- [Task item]
Each of the entries should be output exactly, with nothing left out.

- [The input]
-=-=-

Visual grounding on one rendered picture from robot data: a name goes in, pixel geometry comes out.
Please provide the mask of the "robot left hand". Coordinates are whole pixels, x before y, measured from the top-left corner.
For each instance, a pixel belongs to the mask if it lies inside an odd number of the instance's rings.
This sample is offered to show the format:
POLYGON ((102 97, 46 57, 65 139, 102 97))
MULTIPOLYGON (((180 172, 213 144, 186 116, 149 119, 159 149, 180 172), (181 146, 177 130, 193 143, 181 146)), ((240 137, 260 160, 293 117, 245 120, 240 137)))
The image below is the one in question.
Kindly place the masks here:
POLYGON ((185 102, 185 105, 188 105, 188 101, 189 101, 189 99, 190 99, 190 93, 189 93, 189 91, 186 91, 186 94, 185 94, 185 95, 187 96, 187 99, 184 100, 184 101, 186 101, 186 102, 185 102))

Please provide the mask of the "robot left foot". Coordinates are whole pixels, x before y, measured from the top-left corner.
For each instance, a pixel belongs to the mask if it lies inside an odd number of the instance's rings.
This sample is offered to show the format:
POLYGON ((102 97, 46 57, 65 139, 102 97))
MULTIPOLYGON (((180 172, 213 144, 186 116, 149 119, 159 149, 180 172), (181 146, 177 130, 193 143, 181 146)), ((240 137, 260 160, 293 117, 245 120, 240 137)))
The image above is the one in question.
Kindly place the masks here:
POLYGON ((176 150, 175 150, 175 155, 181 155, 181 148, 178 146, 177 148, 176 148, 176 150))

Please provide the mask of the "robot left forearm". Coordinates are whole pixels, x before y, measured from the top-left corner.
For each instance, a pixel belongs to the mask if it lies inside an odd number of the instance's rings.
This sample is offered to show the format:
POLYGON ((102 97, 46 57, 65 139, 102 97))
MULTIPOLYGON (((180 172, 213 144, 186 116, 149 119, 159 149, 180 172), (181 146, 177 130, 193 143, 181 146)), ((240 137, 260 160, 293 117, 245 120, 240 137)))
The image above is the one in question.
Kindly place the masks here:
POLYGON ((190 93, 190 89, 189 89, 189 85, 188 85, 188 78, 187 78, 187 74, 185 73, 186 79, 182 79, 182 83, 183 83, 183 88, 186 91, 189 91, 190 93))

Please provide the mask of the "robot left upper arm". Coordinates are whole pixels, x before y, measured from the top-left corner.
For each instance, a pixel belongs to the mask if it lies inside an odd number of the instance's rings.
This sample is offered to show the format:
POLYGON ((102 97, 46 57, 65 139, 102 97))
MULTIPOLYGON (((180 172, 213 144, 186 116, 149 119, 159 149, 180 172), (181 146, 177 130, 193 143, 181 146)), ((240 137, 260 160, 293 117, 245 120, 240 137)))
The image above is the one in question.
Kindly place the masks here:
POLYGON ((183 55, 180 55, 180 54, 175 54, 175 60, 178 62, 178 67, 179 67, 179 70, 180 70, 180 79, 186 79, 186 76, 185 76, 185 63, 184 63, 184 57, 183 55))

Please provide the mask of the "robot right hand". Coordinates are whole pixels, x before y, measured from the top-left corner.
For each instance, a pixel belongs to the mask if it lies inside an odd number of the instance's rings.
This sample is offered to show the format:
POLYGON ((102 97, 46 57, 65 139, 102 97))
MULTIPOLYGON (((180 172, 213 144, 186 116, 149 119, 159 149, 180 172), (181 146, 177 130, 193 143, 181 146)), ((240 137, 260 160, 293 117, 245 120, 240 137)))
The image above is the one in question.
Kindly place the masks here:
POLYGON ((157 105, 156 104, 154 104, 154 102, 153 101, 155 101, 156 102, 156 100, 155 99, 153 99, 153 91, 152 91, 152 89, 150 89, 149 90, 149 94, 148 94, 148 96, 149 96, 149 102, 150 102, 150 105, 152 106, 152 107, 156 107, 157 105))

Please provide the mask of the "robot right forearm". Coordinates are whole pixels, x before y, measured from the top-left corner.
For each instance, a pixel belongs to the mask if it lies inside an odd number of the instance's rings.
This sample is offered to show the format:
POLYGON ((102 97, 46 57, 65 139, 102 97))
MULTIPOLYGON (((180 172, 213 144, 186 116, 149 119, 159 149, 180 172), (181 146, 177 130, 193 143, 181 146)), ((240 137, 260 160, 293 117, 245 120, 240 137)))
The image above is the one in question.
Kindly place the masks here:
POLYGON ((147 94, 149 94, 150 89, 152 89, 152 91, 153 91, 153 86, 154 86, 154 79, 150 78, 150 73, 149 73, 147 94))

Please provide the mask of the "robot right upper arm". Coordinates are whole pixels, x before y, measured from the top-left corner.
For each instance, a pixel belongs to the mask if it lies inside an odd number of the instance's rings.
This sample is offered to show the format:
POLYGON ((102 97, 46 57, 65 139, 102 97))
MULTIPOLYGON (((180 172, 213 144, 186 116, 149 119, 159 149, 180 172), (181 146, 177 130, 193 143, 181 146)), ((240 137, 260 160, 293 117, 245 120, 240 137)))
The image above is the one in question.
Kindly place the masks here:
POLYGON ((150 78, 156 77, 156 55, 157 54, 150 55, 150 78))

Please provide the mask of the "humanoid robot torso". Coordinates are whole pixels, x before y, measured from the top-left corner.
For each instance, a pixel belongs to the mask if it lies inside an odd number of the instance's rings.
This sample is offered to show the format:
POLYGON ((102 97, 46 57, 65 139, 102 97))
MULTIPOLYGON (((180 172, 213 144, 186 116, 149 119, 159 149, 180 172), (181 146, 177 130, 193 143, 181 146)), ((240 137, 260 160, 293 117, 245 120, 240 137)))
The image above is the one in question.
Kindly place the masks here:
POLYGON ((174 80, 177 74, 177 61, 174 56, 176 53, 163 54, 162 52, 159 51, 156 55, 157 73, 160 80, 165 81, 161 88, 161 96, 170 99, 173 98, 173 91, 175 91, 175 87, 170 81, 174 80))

-=-=-

- [Answer below]
Visual grounding on one rendered picture from robot data: a name goes in, pixel geometry comes out.
Please provide the mask of the "robot left hand". Coordinates are whole pixels, x before y, measured from the top-left corner.
For each instance, a pixel belongs to the mask if it lies inside an odd number of the instance's rings.
This sample is offered to show the format:
POLYGON ((102 97, 46 57, 65 139, 102 97))
MULTIPOLYGON (((180 172, 213 144, 186 116, 149 119, 159 149, 180 172), (181 146, 177 130, 193 143, 181 146)), ((240 137, 260 160, 293 117, 245 120, 240 137)))
The image below is the one in question.
Kindly place the masks here:
POLYGON ((185 102, 185 105, 188 105, 188 101, 189 101, 189 99, 190 99, 190 93, 189 93, 189 91, 186 91, 186 94, 185 94, 185 95, 187 96, 187 99, 184 100, 184 101, 186 101, 186 102, 185 102))

Please provide the mask of the "robot left foot". Coordinates are whole pixels, x before y, measured from the top-left corner.
For each instance, a pixel belongs to the mask if it lies inside an odd number of the instance's rings.
This sample is offered to show the format:
POLYGON ((102 97, 46 57, 65 139, 102 97))
MULTIPOLYGON (((180 172, 213 144, 186 116, 149 119, 159 149, 180 172), (181 146, 177 130, 193 143, 181 146)), ((240 137, 260 160, 293 117, 245 120, 240 137)))
The image above is the one in question.
Kindly place the masks here:
POLYGON ((176 150, 175 150, 175 155, 181 155, 181 148, 178 146, 177 148, 176 148, 176 150))

Please provide the mask of the "robot left forearm". Coordinates are whole pixels, x before y, measured from the top-left corner.
For each instance, a pixel belongs to the mask if it lies inside an odd number of the instance's rings.
This sample is offered to show the format:
POLYGON ((102 97, 46 57, 65 139, 102 97))
MULTIPOLYGON (((180 172, 213 144, 186 116, 149 119, 159 149, 180 172), (181 146, 177 130, 193 143, 181 146)), ((240 137, 260 160, 293 117, 245 120, 240 137)))
The image above is the one in question.
Kindly place the masks here:
POLYGON ((190 93, 190 89, 189 89, 189 85, 188 85, 188 78, 187 78, 187 74, 185 73, 186 79, 182 79, 182 83, 183 83, 183 88, 186 91, 189 91, 190 93))

Please provide the mask of the "robot left upper arm". Coordinates are whole pixels, x before y, measured from the top-left corner.
For each instance, a pixel belongs to the mask if it lies inside an odd number of the instance's rings.
This sample is offered to show the format:
POLYGON ((102 97, 46 57, 65 139, 102 97))
MULTIPOLYGON (((180 172, 213 144, 186 116, 149 119, 159 149, 180 172), (181 146, 177 130, 193 143, 181 146)), ((240 137, 260 160, 293 117, 245 120, 240 137)))
The image above is the one in question.
Kindly place the masks here:
POLYGON ((183 55, 180 55, 180 54, 175 54, 175 60, 178 62, 178 67, 179 67, 179 70, 180 70, 180 79, 186 79, 186 76, 185 76, 185 63, 184 63, 184 57, 183 55))

Please provide the mask of the "robot right hand". Coordinates are whole pixels, x before y, measured from the top-left corner.
For each instance, a pixel belongs to the mask if it lies inside an odd number of the instance's rings.
This sample is offered to show the format:
POLYGON ((102 97, 46 57, 65 139, 102 97))
MULTIPOLYGON (((180 172, 213 144, 186 116, 149 119, 159 149, 180 172), (181 146, 177 130, 193 143, 181 146)), ((240 137, 260 160, 293 117, 245 120, 240 137)))
The image above is the one in question.
Kindly place the masks here:
POLYGON ((157 105, 156 104, 154 104, 154 102, 153 101, 155 101, 156 102, 156 100, 155 99, 153 99, 153 91, 152 91, 152 89, 150 89, 149 90, 149 94, 148 94, 148 96, 149 96, 149 102, 150 102, 150 105, 152 106, 152 107, 156 107, 157 105))

Please provide the mask of the "robot right forearm". Coordinates are whole pixels, x before y, measured from the top-left corner.
For each instance, a pixel belongs to the mask if it lies inside an odd number of the instance's rings.
This sample is offered to show the format:
POLYGON ((102 97, 46 57, 65 139, 102 97))
MULTIPOLYGON (((180 172, 213 144, 186 116, 149 119, 159 149, 180 172), (181 146, 177 130, 193 143, 181 146)), ((240 137, 260 160, 293 117, 245 120, 240 137)))
The image above is the one in question.
Kindly place the masks here:
POLYGON ((147 94, 149 94, 150 89, 152 89, 152 91, 153 91, 153 86, 154 86, 154 79, 150 78, 150 73, 149 73, 147 94))

Please provide the mask of the "robot right upper arm". Coordinates are whole pixels, x before y, measured from the top-left corner.
For each instance, a pixel belongs to the mask if it lies inside an odd number of the instance's rings.
This sample is offered to show the format:
POLYGON ((102 97, 46 57, 65 139, 102 97))
MULTIPOLYGON (((180 172, 213 144, 186 116, 149 119, 159 149, 180 172), (181 146, 177 130, 193 143, 181 146)), ((240 137, 260 160, 293 117, 245 120, 240 137)))
The image above is the one in question.
Kindly place the masks here:
POLYGON ((150 78, 156 77, 156 55, 157 54, 150 55, 150 78))

Please provide the mask of the "humanoid robot torso". Coordinates are whole pixels, x before y, measured from the top-left corner.
For each instance, a pixel belongs to the mask if it lies inside an odd number of the instance's rings.
This sample is offered to show the format:
POLYGON ((102 97, 46 57, 65 139, 102 97))
MULTIPOLYGON (((180 172, 213 144, 186 116, 149 119, 159 149, 180 172), (181 146, 177 130, 193 143, 181 146)), ((240 137, 260 160, 293 117, 245 120, 240 137)))
The image above is the one in question.
Kindly place the masks here:
POLYGON ((174 80, 177 74, 177 61, 174 56, 176 53, 163 54, 162 52, 159 51, 156 55, 157 73, 160 80, 165 81, 161 88, 161 96, 170 99, 173 98, 173 91, 175 91, 175 87, 170 81, 174 80))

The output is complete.